Allele frequencies for each genotype were derived from the observed distribution of the controls and were used to calculate expected genotype percentages. Observed genotype frequencies for the controls were compared to expected frequencies to test for Hardy-Weinberg equilibrium using a x2 test. Genotype and allele frequencies were determined by direct counting. A generalized linear model (GLM) was used to estimate the association of ERRFI1 SNPs with race performance traits. The GLM was performed using SAS (version 9.3) with the three genotypes as independent variables and the racing traits as the dependent variable.

RESULTS AND DISCUSSION

Expression of ERRFI1 and ERRFI1-associated genes in horse

In our previous studies, we identified ERRFI1 as a DEG in response to exercise and a selection signature gene related to the athletic adaptation of Thoroughbred muscle [14,16]. In this study, we found a 1.6-fold increase of ERRFI1 transcript after exercise compared to before exercise by qPCR (Figure 1). To explain this expression pattern, 177 TF binding sites were predicted in the region defined by the ERRFI1 gene to 600 bp upstream using PROMO (data not shown).
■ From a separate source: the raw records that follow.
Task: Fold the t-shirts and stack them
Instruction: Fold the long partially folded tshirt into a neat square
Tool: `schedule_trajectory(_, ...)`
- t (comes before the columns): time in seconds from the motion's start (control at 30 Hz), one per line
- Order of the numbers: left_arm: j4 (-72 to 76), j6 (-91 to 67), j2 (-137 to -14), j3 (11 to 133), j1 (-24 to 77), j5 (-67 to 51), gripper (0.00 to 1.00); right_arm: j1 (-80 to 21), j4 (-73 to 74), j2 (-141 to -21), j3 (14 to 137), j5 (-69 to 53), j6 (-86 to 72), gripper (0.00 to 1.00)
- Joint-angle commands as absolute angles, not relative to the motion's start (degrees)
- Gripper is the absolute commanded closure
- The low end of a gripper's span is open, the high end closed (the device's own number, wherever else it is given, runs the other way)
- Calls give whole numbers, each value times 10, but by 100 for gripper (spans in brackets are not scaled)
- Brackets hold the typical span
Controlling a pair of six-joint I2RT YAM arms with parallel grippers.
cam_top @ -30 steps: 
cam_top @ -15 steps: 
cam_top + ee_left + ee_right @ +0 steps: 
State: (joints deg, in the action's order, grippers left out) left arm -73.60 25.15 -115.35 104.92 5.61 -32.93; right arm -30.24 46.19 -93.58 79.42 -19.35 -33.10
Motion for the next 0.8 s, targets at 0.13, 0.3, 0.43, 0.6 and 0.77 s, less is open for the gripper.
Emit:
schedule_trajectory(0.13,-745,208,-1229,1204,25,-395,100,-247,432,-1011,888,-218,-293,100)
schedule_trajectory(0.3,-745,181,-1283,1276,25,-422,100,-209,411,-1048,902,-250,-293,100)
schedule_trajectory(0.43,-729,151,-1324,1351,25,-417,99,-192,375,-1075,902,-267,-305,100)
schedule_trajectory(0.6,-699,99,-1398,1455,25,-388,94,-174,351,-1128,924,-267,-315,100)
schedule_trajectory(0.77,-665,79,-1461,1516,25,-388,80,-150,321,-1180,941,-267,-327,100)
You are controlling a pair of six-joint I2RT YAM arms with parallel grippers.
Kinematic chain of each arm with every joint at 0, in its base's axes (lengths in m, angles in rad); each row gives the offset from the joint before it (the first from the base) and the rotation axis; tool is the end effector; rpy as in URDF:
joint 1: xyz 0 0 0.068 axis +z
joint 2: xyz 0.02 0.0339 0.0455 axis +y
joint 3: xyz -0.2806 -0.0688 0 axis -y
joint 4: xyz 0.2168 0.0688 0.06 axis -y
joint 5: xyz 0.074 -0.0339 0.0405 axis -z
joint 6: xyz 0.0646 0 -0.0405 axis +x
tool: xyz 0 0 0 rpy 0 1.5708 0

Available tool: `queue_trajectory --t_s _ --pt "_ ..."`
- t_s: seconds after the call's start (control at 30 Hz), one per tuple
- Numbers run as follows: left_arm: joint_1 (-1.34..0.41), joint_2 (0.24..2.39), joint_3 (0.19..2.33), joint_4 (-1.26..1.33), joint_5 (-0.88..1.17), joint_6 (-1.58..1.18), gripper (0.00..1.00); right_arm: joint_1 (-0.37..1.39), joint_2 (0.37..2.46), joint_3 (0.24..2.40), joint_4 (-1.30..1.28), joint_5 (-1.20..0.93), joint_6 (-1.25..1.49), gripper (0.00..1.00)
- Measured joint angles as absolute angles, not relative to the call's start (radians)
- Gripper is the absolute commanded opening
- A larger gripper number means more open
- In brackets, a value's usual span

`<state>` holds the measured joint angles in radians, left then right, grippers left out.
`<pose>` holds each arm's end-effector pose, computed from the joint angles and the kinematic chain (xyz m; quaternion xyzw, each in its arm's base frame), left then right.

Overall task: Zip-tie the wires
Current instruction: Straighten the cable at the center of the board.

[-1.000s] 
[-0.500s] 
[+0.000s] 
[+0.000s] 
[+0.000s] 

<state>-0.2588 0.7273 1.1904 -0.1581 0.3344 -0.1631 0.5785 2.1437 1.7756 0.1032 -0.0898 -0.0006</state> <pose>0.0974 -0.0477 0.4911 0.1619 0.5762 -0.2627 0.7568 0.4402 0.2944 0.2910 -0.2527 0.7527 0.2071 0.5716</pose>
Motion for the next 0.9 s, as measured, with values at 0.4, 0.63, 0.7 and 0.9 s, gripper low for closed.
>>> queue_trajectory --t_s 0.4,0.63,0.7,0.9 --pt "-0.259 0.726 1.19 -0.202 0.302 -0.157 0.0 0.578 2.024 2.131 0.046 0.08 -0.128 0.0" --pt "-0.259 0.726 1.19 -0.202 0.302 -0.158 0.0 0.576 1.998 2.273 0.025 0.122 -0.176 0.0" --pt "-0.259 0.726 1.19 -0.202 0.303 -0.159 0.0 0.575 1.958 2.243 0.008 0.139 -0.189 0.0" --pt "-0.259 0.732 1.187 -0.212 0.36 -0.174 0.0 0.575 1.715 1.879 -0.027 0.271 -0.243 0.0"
When the predicted TF genes were matched to the DEGs, we found that the genes CCAAT/enhancer binding protein gamma, fli-1 proto-oncogene, ETS transcription factor (FLI1), hes family bHLH transcription factor 1 (HES1), interferon regulatory factor 1 (IRF1), junB proto-oncogene (JUNB), signal transducer and activator of transcription 4, and X-box binding protein 1 were upregulated, and forkhead box protein P3 (FOXP3), homeobox D8 (HOXD8), and peroxisome proliferator activated receptor gamma (PPARG) were downregulated (Figure 2, Table 2).
Exercise stress causes inflammation due to immune responses, which are associated with the activation of pro-inflam-matory and anti-inflammatory pathways [14,21]. Muscle injury caused by exercise is a well-known phenomenon that causes an inflammatory response [22,23]. Cytokines comprise a variety of intercellular signaling proteins that affect target cells. Cytokines are signaling proteins that affect target cells that are related to cell migration, proliferation. Exercise-induced skeletal muscle damage causes acute inflammatory responses and activates the muscle fiber regeneration processes, and various cytokines can regulate in vivo muscle inflammation and muscle fiber regeneration [22].
The FOXP3 inhibits T helper cells’ ability to function by directly inhibiting the activity of nuclear factor of activated T-cells and nuclear factor kappa-light-chain-enhancer of activated B cells which are important for cytokine gene expression and T cell function [24]. The pattern recognition receptor (PRR) recognizes pathogen-associated molecular patterns that cause inborn immune responses. The IRF1 is involved in most PRR signaling events, given its immune activation capabilities that link innate and adaptive immunity [25,26]. The JUNB is an immediate-early gene that regulates expression through a variety of extracellular stimuli. In addition, it plays a crucial role in cellular responses to given stimuli. The FLI1 gene is an important regulator that modulates the expression of a variety of important cytokines. When FLI1 expression inhibits endothelial cells, it reduces interleukin 6 (IL-6) production [27,28], which is induced in muscle in response to exercise-induced stress in horses [14,16]. IL-6 is not activated in resting muscles, but it is rapidly activated by muscle contraction and released from the muscles during exercise. The JUNB promoter is activated by the IL-6 response element [29,30]. Finally, ERRFI1 has been reported to be an important factor in the regulation of the stress response, maintenance of tissue homeostasis (such as in joints or heart muscle), and as a tumor suppressor [31]. Thus, we conclude that ERRFI1 may be an important regulator of inflammatory responses caused by exercise.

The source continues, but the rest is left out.